The Emergency Powers legislation, which was first activated in 1983 by then Governor General Sir Paul Scoon had met strong opposition when presented in Parliament by then Prime Minister, the late Herbert Blaize in 1987, with constitutional expert Dr. Francis Alexis among parliamentarians on the opposition side, who had questioned the need for emergency legislation at a time when there was no unrest in the country.

According to a digital copy of an article headlined “NNP passes Emergency Powers Act,” published in the June 27 issue of The Grenada Newsletter newspaper, Dr. Alexis, a former Attorney General and Minister for Legal Affairs in PM Blaize’s Cabinet, strongly opposed the passage of the Act, which was first passed by the Sir. Eric Gairy administration in 1970, at a time when the “Black Power” scare was at its height in the country and at a time when Mr. Blaize, was leader of the Opposition and was of the view that the Act had more room for oppression than anything envisaged in Britain’s Emergency Powers Act of 1920.

The article indicated that Dr.
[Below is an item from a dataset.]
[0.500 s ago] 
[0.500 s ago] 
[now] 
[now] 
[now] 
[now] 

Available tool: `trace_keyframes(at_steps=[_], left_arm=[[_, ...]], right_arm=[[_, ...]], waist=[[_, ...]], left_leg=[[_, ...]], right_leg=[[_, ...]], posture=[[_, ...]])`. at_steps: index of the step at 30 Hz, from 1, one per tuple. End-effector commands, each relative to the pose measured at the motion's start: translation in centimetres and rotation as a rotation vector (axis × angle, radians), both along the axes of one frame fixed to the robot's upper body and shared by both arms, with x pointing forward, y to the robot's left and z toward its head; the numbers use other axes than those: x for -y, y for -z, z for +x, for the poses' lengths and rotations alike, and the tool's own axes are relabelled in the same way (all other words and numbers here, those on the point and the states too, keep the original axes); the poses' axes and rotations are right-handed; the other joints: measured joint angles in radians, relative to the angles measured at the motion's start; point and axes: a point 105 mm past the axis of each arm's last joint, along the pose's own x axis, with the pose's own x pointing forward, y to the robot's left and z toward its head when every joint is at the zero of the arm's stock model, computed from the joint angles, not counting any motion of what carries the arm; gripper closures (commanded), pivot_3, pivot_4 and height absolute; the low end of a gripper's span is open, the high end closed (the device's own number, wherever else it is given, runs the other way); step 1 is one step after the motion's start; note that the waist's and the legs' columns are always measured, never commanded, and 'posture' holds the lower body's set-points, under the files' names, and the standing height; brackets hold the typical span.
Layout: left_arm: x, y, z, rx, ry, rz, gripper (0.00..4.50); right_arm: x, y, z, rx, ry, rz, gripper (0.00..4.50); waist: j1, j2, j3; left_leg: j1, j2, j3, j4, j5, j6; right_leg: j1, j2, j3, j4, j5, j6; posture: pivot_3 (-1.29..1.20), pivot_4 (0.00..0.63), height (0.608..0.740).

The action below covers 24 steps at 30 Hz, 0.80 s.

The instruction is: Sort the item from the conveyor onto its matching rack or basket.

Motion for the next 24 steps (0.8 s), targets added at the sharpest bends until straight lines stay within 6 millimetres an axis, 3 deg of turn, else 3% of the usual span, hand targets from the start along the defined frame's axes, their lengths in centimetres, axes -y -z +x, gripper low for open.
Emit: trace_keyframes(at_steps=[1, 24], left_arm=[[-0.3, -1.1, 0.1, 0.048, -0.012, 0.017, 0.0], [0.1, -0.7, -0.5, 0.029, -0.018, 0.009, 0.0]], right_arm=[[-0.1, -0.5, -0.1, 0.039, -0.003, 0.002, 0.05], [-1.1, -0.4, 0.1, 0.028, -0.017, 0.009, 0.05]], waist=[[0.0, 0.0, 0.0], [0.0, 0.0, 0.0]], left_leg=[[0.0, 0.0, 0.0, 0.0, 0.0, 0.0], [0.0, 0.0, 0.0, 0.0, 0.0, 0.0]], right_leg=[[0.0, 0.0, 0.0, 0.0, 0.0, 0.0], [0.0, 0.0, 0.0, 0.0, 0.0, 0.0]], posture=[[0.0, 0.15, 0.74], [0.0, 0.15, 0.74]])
Alexis had issued a press release quoting from the 1970 Hansard to show that at that time, PM Blaize, had questioned the need for this legislation.”

“How dare the government bring an Emergency Powers Act, when we see no alarming indications or signs of disturbance or riot,” Dr. Alexis quoted PM Blaize as telling the 1970 parliament, the article states.

All efforts by THE NEW TODAY to contact Dr. Alexis in an effort to solicit his views on issues now being raised over the controversial legislation, have proven futile.